= Harold E. Thompson =

American helicopter aviation pioneer

Harold E. "Tommy" Thompson (1921 - October 29, 2003 of Hobart, Indiana, was a helicopter aviation pioneer. He was the first man to intentionally loop a helicopter, set three international helicopter speed records, and was the first man to land a helicopter in the courtyard of The Pentagon. Thompson was a veteran of 3,500 hours in single-engine propeller fixed-wing aircraft and 3000 more in helicopters.

== Life ==
Having spent two years at Purdue University, Thompson was called up into the United States Army Air Forces in 1943, a week after he had married his childhood sweetheart, Carolyn Kramer. Thompson served as a P-47 instructor at Moore Field in Mission, Texas, until January 1945, when he earned an assignment to the Army's first helicopter class at Chanute Field, Illinois. Later, he was assigned to the Bridgeport, Connecticut, plant of Igor Sikorsky, who pioneered helicopters in America.

After the war, "Tommy" as he was known, got a job as one – and with 28 the youngest – of Sikorsky's three test pilots—in the trial and error days. The plant produced six helicopters a month, mostly hand built. Engineers tinkered with new designs, and the test pilots tried them out. Most of the early models had slow, sluggish controls - some flew as expected, but others didn't. Thompson was also Igor Sikorsky's personal pilot. By 1949, Thompson was an experienced helicopter pilot. He had been through some forced landings and crashes, but had not been seriously injured.

== Records set in the S-52-1 ==
Starting in late 1945 Sikorsky engineers developed the Sikorsky S-52 helicopter, its prototype flew first in 1947.

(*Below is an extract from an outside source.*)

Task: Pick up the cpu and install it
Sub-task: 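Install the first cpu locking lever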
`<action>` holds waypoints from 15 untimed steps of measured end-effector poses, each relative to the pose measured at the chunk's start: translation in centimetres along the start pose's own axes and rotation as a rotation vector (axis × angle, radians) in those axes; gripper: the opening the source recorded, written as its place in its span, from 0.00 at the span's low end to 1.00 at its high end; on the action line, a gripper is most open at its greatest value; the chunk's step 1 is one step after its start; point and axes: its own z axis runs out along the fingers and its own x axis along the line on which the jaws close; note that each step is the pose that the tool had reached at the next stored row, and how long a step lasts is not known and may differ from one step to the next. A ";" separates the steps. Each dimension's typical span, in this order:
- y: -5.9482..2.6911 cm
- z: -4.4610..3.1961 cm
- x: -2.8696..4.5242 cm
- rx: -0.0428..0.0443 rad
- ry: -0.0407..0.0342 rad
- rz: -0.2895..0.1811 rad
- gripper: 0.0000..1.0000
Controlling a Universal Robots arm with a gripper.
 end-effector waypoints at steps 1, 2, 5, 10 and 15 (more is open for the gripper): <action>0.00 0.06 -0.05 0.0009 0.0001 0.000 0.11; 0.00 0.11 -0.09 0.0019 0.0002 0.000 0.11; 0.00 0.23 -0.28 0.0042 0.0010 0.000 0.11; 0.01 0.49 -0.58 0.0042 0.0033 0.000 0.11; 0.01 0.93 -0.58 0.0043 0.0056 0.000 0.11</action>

"It was a sharp, responsive dream," Thompson recalls. "After trying some mild acrobatics, I figured it would loop." Until Thompson, no one had dared try to loop a helicopter. As Sikorsky's chief test pilot Jimmy Viner pointed out, "Any of 10 things can go wrong--all fatal, be sure you know what you're doing." Thompson did—erratically at first, then perfectly—10 loops in all, as a 8 mm movie camera recorded the flight at Bridgeport, Connecticut on May 9, 1949, for history.

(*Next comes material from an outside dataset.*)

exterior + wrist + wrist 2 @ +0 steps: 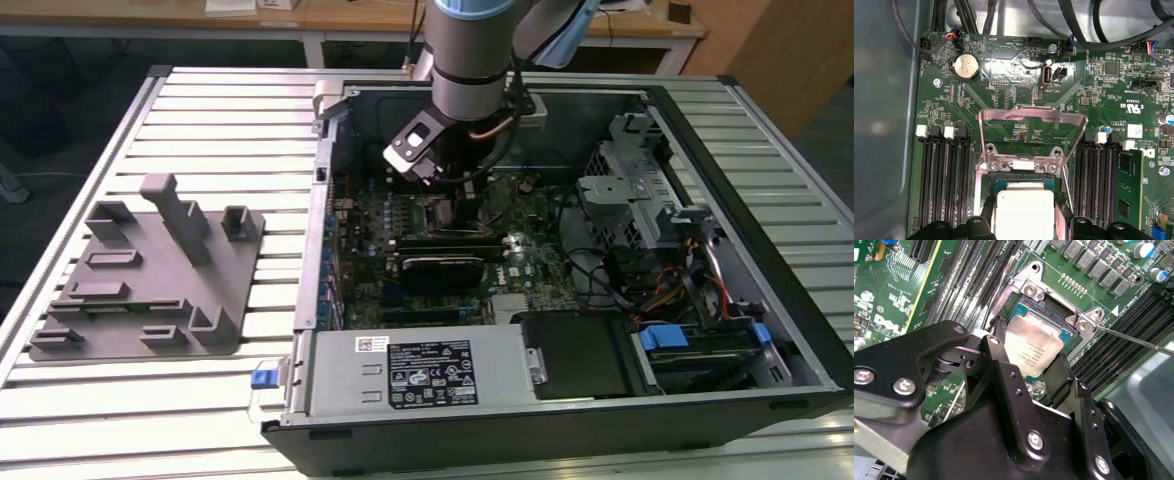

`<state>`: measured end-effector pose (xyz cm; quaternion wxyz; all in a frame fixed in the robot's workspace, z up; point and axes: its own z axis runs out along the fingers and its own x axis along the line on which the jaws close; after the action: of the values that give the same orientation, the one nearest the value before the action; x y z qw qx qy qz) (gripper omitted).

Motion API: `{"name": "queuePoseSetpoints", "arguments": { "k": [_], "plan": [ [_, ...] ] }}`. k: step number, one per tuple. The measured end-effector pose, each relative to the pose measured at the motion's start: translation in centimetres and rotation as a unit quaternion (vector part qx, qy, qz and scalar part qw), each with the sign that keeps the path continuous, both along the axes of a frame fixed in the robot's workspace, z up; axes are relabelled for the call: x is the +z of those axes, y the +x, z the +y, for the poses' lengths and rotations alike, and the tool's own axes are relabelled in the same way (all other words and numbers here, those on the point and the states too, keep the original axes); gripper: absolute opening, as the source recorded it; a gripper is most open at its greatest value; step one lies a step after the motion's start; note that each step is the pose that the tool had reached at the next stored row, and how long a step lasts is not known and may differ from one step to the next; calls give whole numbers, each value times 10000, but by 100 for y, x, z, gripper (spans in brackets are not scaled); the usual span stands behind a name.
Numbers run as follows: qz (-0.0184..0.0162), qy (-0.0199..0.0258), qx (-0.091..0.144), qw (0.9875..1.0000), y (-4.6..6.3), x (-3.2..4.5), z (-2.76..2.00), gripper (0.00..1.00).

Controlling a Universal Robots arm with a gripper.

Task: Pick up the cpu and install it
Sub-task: 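Place the cpu into insertion slot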

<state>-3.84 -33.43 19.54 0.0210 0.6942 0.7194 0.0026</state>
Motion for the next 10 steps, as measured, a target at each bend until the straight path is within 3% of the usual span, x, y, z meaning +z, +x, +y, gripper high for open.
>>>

That year, he went to the Cleveland air races with the S-52, where he set the first of three international speed records that he was to achieve in the helicopters: 129.616 mph over 3 km.

== Flight instructor ==
Thompson also taught others how to fly helicopters. His students included Admiral Arthur W. Radford; Pat Handy, first woman to fly solo in a helicopter; and Rodman Wanamaker, Eastern department store tycoon.

== Last flight ==
His career came to an abrupt halt on a spring day in 1950, when he took an admiral aloft at the Navy's Lakehurst, New Jersey, base. Suddenly, a shaft snapped, and the tail rotor came apart.

Thompson skillfully kept the craft from spinning around, the usual result of such an accident. The helicopter landed hard, crushed the landing gear and tilted, while the spinning overhead rotor chewed up the ground and disintegrated. Tommy crawled out with nothing worse than a cut cheek. The admiral was shaken, but game: "All in a day's work, eh, boy?" Thompson however had walked away from more than 20 forced landings and now his fifth helicopter crash. Figuring he had stretched the law of averages too far, he replied, "Maybe for you, sir, but not for me". That night, when he got home he talked to his wife and refrained from flying again in a helicopter until 1979.

==Later life==
After his flying career came to a halt, he moved back to Hobart, Indiana, and began working with his father, delivering fuel oil for the Standard Oil Company. In 1979, Thompson visited the Tucson Convention Center where a large helicopter convention was taking place. He immediately was recognized for his feats during the convention and given the opportunity to pilot one of Sikorsky's S-58s.

Currently he is honored at the Smithsonian National Air and Space Museum in Washington, D.C., outside the entrance to the Steven F. Udvar-Hazy Center. Thompson can be found on Panel #37, Tablet #1, Column #1.

Thompson died on October 29, 2003, in Hobart, Indiana. He was survived by his wife Carolyn, their two sons and five grandchildren.